The recruitment status of this study is unknown. The completion date has passed and the status has not been verified in more than two years.
Verified February 2008 by National Cancer Institute (NCI).
Recruitment status was:  Active, not recruiting
Sponsor:
ClinicalTrials.gov Identifier:
NCT00002869
First Posted: February 16, 2004
Last Update Posted: December 19, 2013
The safety and scientific validity of this study is the responsibility of the study sponsor and investigators. Listing a study does not mean it has been evaluated by the U.S. Federal Government. Read our disclaimer for details.
Information provided by:
National Cancer Institute (NCI)
  Purpose

RATIONALE: Interferon alfa may interfere with the growth of cancer cells. Low doses of interferon alfa may be as effective as high doses.

PURPOSE: Randomized phase III trial to compare the effectiveness of low-dose or high-dose interferon alfa in treating patients who have newly diagnosed chronic myelogenous leukemia.


Condition Intervention Phase
Leukemia Biological: recombinant interferon alfa Drug: cytarabine Drug: hydroxyurea Phase 3

Study Type: Interventional
Study Design: Allocation: Randomized
Primary Purpose: Treatment
Official Title: PROSPECTIVE RANDOMISED STUDY TO COMPARE LOW-DOSE INTERFERON-ALPHA-n1 (WELLFERON) +/- HYDROXYUREA VS HIGH-DOSE INTERFERON-ALPHA-n1 (WELLFERON) +/- HYDROXYUREA IN PATIENTS WITH NEWLY DIAGONISED CHRONIC PHASE CHRONIC MYELOID LEUKAEMIA

Resource links provided by NLM:


Further study details as provided by National Cancer Institute (NCI):

Estimated Enrollment: 800
Study Start Date: April 1995
Detailed Description:

OBJECTIVES: I. Compare the duration of chronic phase and survival following low- vs. high-dose interferon alfa maintenance therapy in patients with chronic myelogenous leukemia in chronic phase.

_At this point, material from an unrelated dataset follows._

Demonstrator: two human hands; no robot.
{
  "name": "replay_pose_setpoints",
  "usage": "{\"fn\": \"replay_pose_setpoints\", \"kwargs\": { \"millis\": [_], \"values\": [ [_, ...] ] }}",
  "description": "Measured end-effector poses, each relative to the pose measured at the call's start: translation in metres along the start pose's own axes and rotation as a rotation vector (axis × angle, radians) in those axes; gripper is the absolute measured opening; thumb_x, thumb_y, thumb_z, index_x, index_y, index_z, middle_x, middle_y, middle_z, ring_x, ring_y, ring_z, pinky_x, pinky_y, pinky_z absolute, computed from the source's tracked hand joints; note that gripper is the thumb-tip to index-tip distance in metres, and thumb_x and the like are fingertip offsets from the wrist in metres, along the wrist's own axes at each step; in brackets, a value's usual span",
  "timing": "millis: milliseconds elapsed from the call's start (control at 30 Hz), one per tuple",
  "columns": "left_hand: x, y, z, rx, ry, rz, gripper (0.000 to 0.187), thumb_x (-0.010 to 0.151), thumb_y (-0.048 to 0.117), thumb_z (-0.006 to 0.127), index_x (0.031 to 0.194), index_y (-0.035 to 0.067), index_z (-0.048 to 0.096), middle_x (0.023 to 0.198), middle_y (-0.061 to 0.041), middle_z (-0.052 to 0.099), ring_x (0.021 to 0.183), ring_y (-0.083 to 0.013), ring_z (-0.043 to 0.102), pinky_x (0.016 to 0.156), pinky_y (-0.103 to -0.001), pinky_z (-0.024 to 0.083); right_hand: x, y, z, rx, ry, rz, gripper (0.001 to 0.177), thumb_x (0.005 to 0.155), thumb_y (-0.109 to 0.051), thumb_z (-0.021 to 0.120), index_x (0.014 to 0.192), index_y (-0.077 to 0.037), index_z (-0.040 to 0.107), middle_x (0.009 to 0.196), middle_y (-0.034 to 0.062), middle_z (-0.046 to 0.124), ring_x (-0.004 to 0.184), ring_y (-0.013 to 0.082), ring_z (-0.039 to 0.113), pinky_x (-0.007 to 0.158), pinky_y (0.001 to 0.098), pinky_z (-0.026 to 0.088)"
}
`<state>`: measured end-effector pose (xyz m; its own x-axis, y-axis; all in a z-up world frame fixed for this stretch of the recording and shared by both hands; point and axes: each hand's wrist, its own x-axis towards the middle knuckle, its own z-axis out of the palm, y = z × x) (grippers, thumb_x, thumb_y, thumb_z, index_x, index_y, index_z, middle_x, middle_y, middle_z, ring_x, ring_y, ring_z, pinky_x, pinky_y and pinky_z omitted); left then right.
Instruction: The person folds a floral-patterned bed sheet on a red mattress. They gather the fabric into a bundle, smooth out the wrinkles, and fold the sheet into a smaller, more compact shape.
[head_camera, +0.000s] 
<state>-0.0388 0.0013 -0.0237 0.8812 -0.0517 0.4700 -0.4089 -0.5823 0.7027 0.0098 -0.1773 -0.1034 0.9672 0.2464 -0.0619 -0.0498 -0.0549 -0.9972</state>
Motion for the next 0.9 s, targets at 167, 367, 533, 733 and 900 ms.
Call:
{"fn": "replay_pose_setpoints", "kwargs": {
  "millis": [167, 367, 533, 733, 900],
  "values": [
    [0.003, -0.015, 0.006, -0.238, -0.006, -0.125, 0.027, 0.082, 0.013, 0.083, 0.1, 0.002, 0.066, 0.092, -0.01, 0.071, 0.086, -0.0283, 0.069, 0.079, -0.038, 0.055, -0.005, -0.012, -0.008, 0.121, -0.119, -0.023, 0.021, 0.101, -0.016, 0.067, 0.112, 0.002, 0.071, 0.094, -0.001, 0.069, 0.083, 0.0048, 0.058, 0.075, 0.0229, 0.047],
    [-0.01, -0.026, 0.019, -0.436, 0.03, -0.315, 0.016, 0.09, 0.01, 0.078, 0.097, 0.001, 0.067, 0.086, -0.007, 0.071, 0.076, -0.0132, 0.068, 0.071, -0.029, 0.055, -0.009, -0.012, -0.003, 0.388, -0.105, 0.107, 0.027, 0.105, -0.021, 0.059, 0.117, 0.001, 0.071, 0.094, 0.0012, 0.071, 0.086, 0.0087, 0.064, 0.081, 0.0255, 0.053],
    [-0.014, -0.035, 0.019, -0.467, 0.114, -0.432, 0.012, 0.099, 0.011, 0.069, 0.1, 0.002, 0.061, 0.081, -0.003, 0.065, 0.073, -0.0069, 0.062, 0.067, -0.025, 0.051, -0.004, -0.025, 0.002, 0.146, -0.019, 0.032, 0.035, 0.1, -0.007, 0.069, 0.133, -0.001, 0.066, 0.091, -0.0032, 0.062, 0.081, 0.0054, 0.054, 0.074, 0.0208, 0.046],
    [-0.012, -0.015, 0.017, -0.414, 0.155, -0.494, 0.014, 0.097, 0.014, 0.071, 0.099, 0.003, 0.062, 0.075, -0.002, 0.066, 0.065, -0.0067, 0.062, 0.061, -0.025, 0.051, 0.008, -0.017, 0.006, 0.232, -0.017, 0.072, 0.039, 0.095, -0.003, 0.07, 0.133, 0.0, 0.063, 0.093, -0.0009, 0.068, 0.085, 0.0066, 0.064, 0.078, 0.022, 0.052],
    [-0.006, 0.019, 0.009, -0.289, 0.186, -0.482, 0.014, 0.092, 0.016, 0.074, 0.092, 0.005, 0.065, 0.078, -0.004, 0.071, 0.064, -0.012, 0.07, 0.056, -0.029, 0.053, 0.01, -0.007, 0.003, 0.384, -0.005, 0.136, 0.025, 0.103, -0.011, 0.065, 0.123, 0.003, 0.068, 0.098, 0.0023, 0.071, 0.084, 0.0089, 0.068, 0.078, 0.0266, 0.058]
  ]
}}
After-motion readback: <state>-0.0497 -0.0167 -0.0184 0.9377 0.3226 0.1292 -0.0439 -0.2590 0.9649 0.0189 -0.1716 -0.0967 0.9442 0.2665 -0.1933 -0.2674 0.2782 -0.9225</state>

II. Compare the toxicity profiles, assessed by WHO criteria, and the percentage of patients requiring dose reduction or discontinuation with these two regimens. III. Compare hematologic and cytogenetic responses every 6 months in patients treated on these two regimens.

OUTLINE: This is a randomized study. Patients receive daily hydroxyurea until their white blood cell count (WBC) is maintained at a normal level for 2-3 weeks. Patients are randomized to two groups: one group receives daily high-dose interferon alfa, and the other receives low-dose interferon alfa, 5 days per week. Both groups continue to receive hydroxyurea at reduced doses as needed to maintain a normal WBC. Treatment continues until disease progression occurs. Patients may receive cytarabine in addition to interferon in either treatment arm at the investigator's discretion. Cytarabine is given subcutaneously for 10 days every calendar month and continues in the absence of disease progression or unacceptable toxicity. Patients are followed every 6 months for survival.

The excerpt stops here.